О чем она думала? Может быть, о недоброй своей судьбе, о том, что угораздило ее родиться
Я все оборачивалась, идя по аллее к выходу, смотрела на нее, она пристально и, как мне казалось, грустно глядела вслед собакам с медалями, уходившим домой, под надежную и теплую крышу, а ей суждено было остаться здесь, в одиночестве, под холодным небом осени…
Порой на Жанну внезапно нападал стих откровенных признаний.
Это случалось не часто, но все же случалось. Так было, к примеру, тогда, когда мы узнали, что Паша Ануров, вскоре после окончания школы, женился на нашей географичке Ларисе Ивановне.
Мне казалось, и на этот раз Жанна что-нибудь такое придумает в ее стиле: скажем, что Паша женился на Ларисе Ивановне для вида, а на самом-то деле…
Но Жанна заявила напрямик:
— Конечно, хотя она и старше, его, но ему с нею интересней, чем со мной.
Мне стало жаль Жанну.
— Да она же старше его на целых четыре года!
— На три с половиной, — поправила Жанна. — Зато Лариса спортсменка, мастер спорта, а я даже в волейбол играть не умею. И на лыжах плохо хожу, и вообще я толстая, и ноги у меня короткие, не то что у Ларисы, у нее чуть ли не от самых ушей растут…
Она продолжала говорить, стремясь выискать в себе новые недостатки, все более впадая в радостный азарт откровенного самобичевания, но мне казалось, что она, упиваясь своими словами, все же любуется со стороны своей, может быть, чуть наигранной искренностью.
Впрочем, такие вот приступы беспощадной самокритики случались редко. Большей частью Жанна была довольна собой, каждый ее поступок представлялся ей безукоризненным, и она по-прежнему не уставала говорить о своей неотразимости.

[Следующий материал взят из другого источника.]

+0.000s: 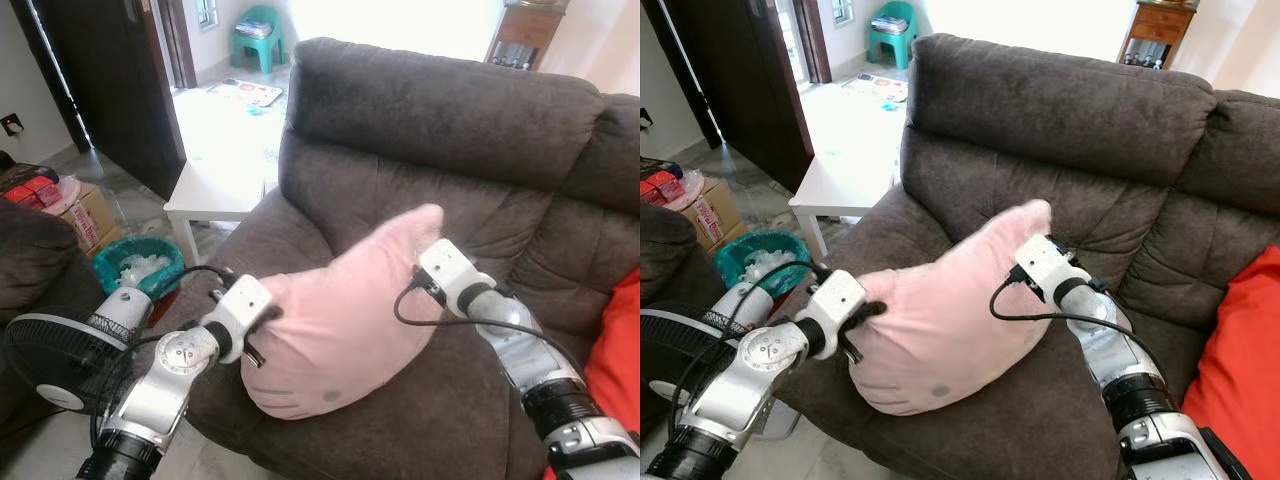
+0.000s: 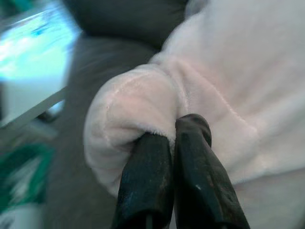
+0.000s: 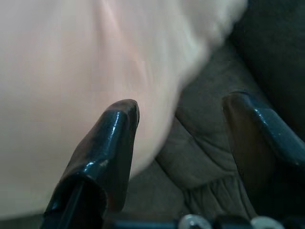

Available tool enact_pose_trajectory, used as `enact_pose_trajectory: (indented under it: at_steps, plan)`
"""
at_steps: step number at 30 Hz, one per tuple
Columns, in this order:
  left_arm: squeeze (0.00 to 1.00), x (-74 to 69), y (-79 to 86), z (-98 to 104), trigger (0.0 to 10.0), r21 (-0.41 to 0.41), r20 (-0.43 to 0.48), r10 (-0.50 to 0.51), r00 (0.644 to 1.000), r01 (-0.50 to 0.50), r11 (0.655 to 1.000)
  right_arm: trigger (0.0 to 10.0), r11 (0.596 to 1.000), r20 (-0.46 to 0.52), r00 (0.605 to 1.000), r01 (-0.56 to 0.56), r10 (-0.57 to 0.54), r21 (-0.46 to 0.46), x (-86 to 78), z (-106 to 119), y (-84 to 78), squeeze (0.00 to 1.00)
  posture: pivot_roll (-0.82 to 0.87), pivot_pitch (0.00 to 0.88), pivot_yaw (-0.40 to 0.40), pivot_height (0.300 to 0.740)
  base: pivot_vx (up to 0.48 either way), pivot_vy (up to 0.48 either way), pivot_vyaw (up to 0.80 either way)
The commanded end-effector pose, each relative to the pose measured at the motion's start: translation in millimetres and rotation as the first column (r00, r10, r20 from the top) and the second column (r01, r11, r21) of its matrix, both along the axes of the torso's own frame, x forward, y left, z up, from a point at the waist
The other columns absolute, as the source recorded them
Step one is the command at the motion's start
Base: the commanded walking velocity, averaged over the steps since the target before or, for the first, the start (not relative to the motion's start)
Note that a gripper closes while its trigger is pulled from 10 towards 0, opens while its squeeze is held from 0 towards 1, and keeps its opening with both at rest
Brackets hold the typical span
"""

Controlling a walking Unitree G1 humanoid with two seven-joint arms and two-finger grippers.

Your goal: Move the pillow to the sofa from floor

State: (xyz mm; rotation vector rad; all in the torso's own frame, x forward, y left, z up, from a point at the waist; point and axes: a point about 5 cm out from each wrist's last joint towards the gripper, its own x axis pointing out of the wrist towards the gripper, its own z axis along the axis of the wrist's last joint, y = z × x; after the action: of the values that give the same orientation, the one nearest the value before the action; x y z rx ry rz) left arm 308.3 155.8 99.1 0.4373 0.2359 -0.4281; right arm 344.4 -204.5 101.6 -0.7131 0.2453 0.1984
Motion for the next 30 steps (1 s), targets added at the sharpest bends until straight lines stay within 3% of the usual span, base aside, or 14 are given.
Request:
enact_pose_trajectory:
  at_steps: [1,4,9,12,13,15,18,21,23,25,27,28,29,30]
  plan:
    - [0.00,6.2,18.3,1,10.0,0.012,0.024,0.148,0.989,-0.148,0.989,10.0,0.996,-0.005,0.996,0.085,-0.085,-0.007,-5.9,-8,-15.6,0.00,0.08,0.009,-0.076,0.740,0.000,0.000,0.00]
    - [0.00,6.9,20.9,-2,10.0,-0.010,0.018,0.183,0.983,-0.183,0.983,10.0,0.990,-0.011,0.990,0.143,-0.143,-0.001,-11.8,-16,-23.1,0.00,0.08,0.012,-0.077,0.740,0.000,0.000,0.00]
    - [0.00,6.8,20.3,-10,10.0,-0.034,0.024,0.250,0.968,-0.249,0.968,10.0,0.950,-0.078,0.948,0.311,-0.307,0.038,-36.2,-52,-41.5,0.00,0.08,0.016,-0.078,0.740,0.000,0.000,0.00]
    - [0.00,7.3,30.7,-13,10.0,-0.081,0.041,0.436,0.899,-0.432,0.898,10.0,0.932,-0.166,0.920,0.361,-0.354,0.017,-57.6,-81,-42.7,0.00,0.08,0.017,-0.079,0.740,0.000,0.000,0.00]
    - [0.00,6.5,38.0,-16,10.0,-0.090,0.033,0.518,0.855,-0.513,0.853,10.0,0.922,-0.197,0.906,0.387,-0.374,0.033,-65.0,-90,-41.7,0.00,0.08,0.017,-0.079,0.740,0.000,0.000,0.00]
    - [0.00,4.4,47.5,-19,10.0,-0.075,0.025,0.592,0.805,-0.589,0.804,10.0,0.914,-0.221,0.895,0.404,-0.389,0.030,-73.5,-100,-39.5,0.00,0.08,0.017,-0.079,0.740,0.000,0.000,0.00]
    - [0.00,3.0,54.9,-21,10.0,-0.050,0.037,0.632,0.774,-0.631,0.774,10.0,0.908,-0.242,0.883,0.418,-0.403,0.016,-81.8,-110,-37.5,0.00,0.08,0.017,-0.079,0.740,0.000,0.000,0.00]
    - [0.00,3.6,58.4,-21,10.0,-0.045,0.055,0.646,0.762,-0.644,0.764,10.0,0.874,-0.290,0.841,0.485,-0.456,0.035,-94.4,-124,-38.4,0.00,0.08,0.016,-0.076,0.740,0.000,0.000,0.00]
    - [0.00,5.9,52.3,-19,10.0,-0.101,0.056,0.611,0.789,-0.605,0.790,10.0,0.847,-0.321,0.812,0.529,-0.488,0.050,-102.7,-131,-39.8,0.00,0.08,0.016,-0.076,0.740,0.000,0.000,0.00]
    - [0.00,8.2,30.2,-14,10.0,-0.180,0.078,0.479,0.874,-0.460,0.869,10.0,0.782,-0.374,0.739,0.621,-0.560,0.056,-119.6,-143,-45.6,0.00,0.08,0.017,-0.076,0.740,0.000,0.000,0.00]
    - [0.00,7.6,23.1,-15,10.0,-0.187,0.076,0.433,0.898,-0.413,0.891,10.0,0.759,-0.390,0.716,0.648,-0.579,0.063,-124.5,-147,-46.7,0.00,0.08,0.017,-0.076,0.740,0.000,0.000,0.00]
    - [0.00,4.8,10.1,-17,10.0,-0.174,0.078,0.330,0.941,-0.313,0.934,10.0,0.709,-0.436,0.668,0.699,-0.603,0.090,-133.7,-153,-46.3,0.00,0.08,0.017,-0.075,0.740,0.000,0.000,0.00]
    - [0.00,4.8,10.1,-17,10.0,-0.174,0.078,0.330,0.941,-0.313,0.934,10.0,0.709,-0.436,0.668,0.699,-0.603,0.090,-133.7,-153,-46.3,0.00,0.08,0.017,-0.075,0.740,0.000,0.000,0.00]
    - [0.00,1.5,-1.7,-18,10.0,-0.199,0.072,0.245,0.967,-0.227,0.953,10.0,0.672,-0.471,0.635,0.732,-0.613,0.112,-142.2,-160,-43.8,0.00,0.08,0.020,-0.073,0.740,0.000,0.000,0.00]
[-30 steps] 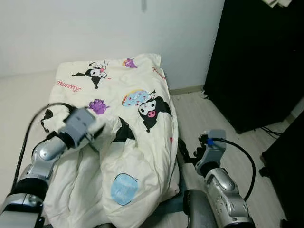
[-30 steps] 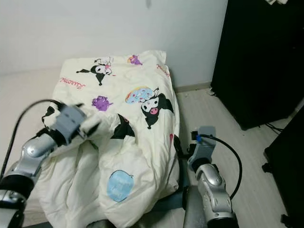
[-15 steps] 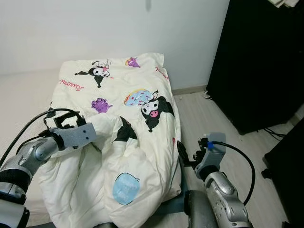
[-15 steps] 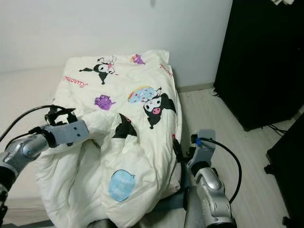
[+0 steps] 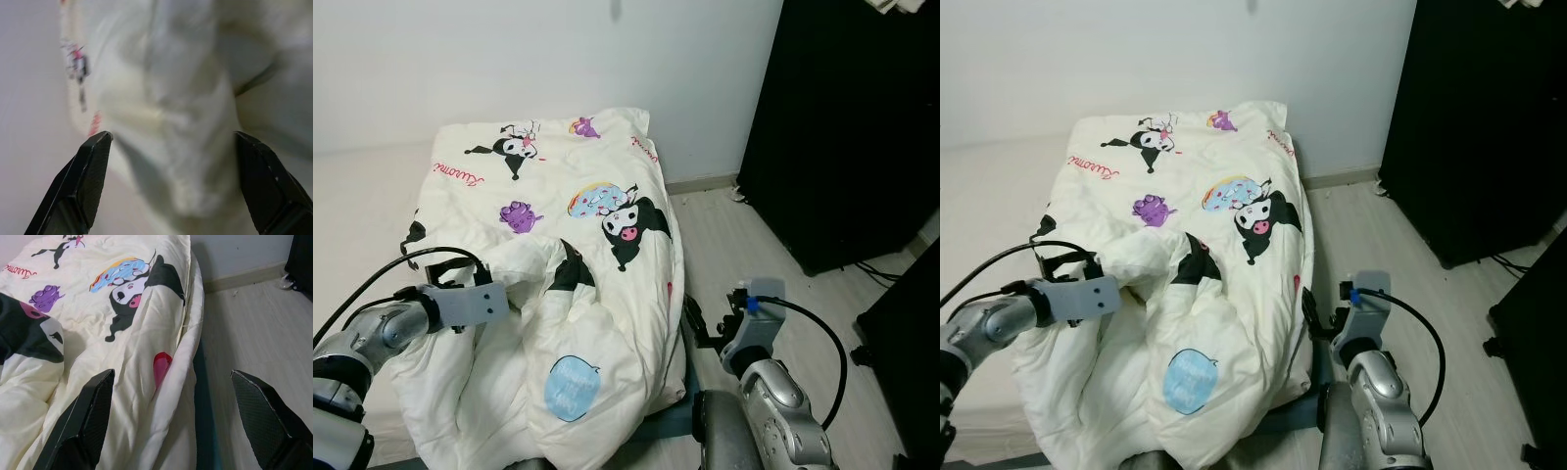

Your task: Clean up the room

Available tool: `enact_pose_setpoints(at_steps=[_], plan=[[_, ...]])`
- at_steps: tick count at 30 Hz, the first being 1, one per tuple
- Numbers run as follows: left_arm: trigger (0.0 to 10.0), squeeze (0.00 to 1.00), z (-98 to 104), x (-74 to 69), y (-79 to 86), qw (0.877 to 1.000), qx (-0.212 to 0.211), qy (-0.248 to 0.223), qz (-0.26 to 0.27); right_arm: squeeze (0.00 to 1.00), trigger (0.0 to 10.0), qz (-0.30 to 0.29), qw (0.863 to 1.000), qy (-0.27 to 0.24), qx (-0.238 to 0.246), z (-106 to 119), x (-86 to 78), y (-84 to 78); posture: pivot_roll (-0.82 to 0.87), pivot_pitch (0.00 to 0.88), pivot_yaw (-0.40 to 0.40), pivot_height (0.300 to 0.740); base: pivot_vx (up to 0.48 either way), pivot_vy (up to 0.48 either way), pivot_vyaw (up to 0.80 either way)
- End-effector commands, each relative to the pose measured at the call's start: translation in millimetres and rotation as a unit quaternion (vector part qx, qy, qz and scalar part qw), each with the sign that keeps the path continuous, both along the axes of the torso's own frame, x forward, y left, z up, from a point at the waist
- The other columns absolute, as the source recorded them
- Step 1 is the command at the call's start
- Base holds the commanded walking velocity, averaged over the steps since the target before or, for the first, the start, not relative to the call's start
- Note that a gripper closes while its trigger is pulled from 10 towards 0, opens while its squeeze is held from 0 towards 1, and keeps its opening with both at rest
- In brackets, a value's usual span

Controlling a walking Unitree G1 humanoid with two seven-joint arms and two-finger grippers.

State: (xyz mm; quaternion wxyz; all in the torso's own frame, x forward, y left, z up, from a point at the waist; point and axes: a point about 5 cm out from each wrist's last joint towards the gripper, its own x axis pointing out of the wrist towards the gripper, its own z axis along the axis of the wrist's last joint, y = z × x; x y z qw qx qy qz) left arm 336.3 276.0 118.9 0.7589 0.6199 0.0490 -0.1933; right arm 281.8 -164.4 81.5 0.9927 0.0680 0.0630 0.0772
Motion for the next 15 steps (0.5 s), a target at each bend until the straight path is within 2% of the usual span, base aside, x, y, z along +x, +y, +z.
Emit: enact_pose_setpoints(at_steps=[1,2,6,15], plan=[[10.0,0.00,-2.0,-4.2,14.0,0.999,0.027,0.006,0.024,0.00,10.0,0.007,1.000,0.009,0.006,-2.5,-3.1,5.6,-0.06,0.198,0.094,0.582,0.000,0.000,0.00],[10.0,0.00,-4.0,-4.7,20.9,0.998,0.046,0.007,0.049,0.00,10.0,0.005,1.000,0.011,0.005,-3.4,-5.5,4.8,-0.07,0.201,0.095,0.582,0.000,0.000,0.00],[10.0,0.00,-6.6,-6.9,29.0,0.995,0.061,0.007,0.076,0.00,10.0,0.001,1.000,0.014,0.004,-4.3,-8.4,2.2,-0.08,0.206,0.096,0.582,0.000,0.000,0.00],[10.0,0.00,-30.1,-21.7,41.6,0.988,0.067,0.040,0.137,0.00,10.0,-0.004,1.000,0.015,0.000,-2.5,-9.8,-0.7,-0.09,0.208,0.093,0.582,0.000,0.000,0.00]])
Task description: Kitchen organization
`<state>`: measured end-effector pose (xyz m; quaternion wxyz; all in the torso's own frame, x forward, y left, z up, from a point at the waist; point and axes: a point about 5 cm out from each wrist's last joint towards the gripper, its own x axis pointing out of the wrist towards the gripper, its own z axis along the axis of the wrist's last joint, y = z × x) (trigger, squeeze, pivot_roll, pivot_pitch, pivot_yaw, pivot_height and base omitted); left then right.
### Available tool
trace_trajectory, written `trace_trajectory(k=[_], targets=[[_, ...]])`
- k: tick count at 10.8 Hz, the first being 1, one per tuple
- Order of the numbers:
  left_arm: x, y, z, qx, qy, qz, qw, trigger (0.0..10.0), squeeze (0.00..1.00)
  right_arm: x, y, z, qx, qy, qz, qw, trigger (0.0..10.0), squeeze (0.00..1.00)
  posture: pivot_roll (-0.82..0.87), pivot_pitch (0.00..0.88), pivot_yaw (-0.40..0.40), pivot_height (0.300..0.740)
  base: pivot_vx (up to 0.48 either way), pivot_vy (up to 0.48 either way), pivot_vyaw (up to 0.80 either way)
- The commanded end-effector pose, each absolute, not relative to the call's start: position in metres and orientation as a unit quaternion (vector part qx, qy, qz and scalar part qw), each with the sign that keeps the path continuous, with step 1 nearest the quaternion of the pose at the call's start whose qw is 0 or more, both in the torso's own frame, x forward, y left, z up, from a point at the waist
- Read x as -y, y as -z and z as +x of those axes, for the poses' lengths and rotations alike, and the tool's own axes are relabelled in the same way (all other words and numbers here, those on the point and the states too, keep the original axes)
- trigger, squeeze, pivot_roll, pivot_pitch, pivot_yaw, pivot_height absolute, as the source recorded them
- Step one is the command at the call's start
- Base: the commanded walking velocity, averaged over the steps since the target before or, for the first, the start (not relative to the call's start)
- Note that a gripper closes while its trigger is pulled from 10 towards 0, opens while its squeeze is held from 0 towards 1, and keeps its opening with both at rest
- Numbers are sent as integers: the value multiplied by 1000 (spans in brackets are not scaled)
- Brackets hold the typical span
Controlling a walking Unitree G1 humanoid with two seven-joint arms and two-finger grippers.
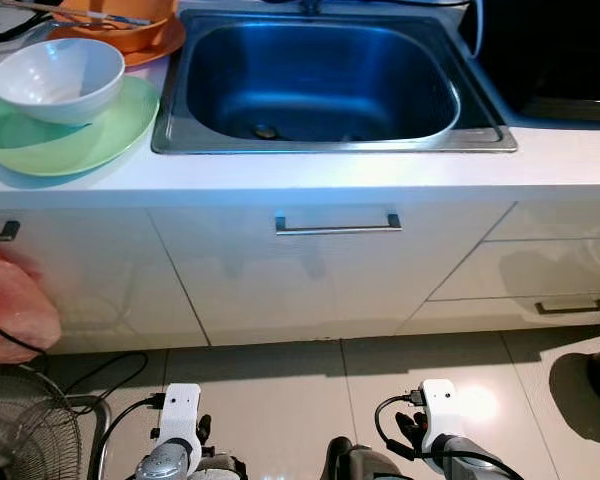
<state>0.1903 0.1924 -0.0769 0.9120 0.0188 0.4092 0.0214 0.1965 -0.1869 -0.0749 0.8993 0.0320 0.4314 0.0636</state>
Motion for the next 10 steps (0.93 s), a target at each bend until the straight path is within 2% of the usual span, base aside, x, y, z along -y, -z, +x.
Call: trace_trajectory(k=[1, 7, 10], targets=[[-193, 82, 180, -427, -21, 22, 904, 10000, 0, 190, 79, 188, -446, -62, 29, 892, 10000, 0, 135, 180, -47, 740, 0, 0, 0], [-198, 84, 175, -430, -36, 18, 902, 10000, 0, 186, 81, 184, -448, -66, 29, 891, 10000, 0, 137, 192, -51, 740, 0, 0, 0], [-192, 83, 179, -425, -31, 16, 904, 10000, 0, 193, 79, 187, -440, -43, 32, 896, 10000, 0, 95, 195, -50, 740, 0, 0, 0]])
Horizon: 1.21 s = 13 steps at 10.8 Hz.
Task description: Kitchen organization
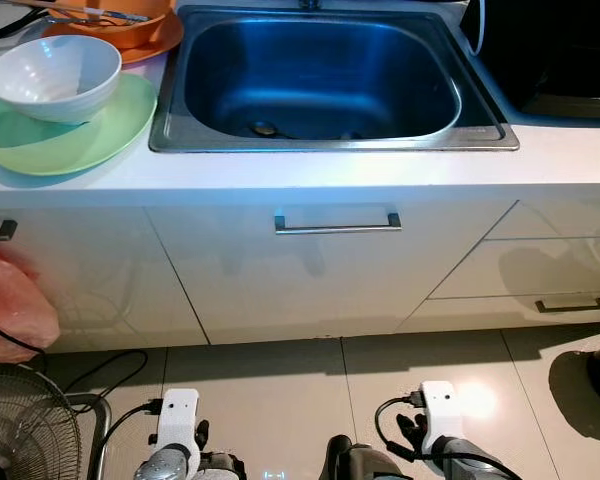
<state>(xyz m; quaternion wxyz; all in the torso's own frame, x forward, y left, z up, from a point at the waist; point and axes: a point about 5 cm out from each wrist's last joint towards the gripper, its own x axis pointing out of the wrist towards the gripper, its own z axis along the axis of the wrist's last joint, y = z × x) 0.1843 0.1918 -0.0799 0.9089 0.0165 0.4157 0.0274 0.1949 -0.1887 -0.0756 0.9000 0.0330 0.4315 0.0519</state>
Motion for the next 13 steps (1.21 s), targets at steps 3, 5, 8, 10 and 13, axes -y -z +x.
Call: trace_trajectory(k=[3, 5, 8, 10, 13], targets=[[-183, 84, 179, -424, -19, 13, 905, 10000, 0, 202, 78, 186, -440, -27, 34, 897, 10000, 0, 99, 205, -67, 740, 0, 0, 0], [-184, 84, 179, -424, -27, 9, 905, 10000, 0, 202, 78, 187, -438, -28, 34, 898, 10000, 0, 103, 203, -76, 740, 0, 0, 0], [-191, 82, 180, -424, -32, 14, 905, 10000, 0, 195, 77, 190, -435, -43, 32, 899, 10000, 0, 123, 200, -57, 740, 0, 0, 0], [-196, 81, 182, -422, -34, 22, 906, 10000, 0, 189, 78, 190, -436, -44, 41, 898, 10000, 0, 156, 191, -30, 740, 0, 0, 0], [-198, 81, 182, -422, -35, 24, 906, 10000, 0, 187, 78, 191, -435, -45, 42, 898, 10000, 0, 157, 188, -24, 740, 0, 0, 0]])
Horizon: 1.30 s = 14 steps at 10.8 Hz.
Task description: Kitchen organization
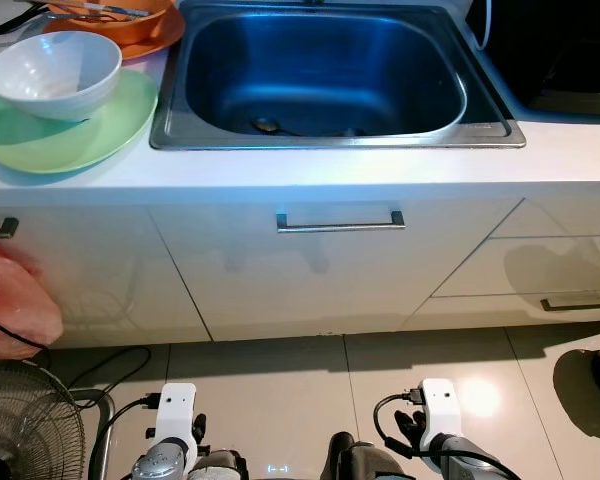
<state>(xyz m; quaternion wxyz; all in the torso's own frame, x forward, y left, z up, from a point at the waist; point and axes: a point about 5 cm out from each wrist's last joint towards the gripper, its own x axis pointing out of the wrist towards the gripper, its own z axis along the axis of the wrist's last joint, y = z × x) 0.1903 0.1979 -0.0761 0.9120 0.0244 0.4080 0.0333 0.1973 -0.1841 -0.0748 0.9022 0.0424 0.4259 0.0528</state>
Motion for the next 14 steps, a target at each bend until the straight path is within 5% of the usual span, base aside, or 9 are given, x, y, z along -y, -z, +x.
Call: trace_trajectory(k=[1, 14], targets=[[-204, 79, 184, -420, -31, 32, 906, 10000, 0, 180, 78, 193, -433, -50, 47, 899, 10000, 0, 145, 144, 0, 740, 0, 0, 0], [-190, 81, 182, -413, -14, 36, 910, 10000, 0, 183, 80, 188, -437, -57, 32, 897, 10000, 0, 147, 62, -23, 740, 0, 0, 0]])
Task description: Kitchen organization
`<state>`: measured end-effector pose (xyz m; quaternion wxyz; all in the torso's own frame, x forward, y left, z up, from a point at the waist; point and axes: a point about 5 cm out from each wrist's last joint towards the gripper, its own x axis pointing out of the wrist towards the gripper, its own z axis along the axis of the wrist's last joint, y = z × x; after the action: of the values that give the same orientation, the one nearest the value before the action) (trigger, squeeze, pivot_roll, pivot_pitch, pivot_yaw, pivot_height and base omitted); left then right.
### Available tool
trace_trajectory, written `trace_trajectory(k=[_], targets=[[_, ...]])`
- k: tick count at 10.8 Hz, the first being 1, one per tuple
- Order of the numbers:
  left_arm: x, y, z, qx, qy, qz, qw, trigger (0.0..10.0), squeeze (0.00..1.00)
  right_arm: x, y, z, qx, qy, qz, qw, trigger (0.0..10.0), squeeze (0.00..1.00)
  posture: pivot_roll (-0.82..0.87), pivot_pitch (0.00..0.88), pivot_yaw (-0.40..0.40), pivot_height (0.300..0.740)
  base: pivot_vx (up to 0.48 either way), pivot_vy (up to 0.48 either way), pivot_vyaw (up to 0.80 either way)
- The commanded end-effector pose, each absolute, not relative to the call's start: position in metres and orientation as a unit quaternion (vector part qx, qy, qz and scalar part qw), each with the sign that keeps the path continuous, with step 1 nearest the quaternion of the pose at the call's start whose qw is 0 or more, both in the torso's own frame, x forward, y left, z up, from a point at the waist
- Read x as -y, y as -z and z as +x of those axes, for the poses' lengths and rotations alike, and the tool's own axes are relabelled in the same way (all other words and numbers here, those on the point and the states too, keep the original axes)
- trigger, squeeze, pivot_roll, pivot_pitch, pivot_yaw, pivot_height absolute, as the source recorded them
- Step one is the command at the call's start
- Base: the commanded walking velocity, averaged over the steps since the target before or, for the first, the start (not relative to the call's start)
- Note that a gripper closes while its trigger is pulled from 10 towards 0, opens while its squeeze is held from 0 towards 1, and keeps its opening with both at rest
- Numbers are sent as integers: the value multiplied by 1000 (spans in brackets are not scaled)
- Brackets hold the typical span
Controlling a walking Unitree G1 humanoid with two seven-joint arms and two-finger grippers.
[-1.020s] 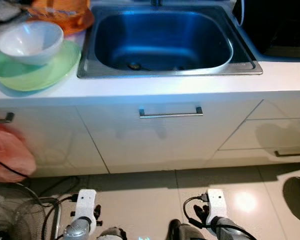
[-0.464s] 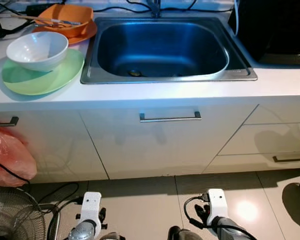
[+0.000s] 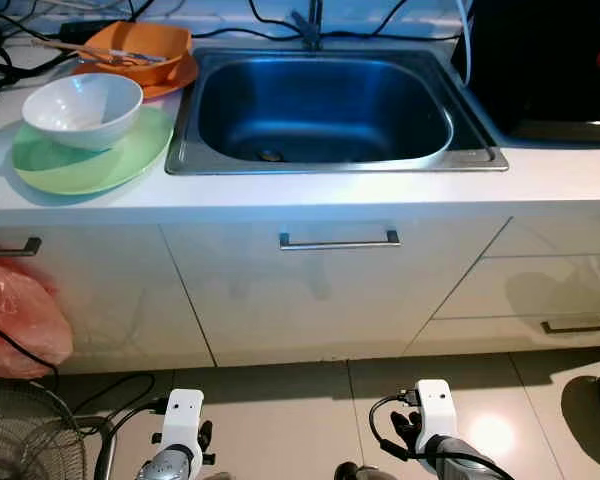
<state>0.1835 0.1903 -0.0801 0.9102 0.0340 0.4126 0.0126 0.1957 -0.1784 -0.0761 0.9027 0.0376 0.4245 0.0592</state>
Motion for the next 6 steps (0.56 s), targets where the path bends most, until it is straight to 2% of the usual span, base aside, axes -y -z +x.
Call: trace_trajectory(k=[1, 3, 6], targets=[[-189, 81, 182, -412, -13, 36, 910, 10000, 0, 183, 80, 188, -437, -59, 31, 897, 10000, 0, 148, 56, -24, 740, 0, 0, 0], [-186, 81, 182, -410, -11, 37, 911, 10000, 0, 184, 79, 188, -437, -64, 27, 897, 10000, 0, 151, 54, -27, 740, 0, 0, 0], [-192, 69, 200, -366, -43, 23, 929, 10000, 0, 189, 73, 196, -390, -26, 30, 920, 10000, 0, 156, 111, -33, 740, 0, 0, 0]])
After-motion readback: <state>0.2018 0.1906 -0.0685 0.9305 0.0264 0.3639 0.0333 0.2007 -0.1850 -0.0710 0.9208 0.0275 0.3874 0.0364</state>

Так, например, она всерьез считала, что ее непременно должны взять сниматься в кино.
— У меня же на редкость характерная внешность, — утверждала Жанна. — Такие, как я, не валяются на улице, не каждый день встретишь…
Особенно часто она стала говорить о съемках в кино после того, как Тамара наотрез отказалась сниматься. Но потом «почти Кадочников» сумел-таки уломать Тамару, однажды утром заехал за ней на машине, и они вместе отправились в студию.
В тот вечер Жанна сидела у меня, то и дело поглядывая на часы, и поминутно спрашивала:
— Когда же она приедет, как думаешь?
— Откуда мне знать? — отвечала я. — Придет, никуда не денется…
— Счастливая, — вздыхала Жанна. — Подумать только, увидит себя на экране, и весь мир в один миг узнает ее!
— Уж так и весь мир?
— Ну, вся Москва, тоже город не маленький.
Жанна мечтала вслух, что было бы, если бы ее пригласили сниматься в кино. Она бы, наверное, ходила на все сеансы подряд и всем своим знакомым, друзьям, соседям и одноклассникам доставала билеты, и ее стали бы узнавать на улице.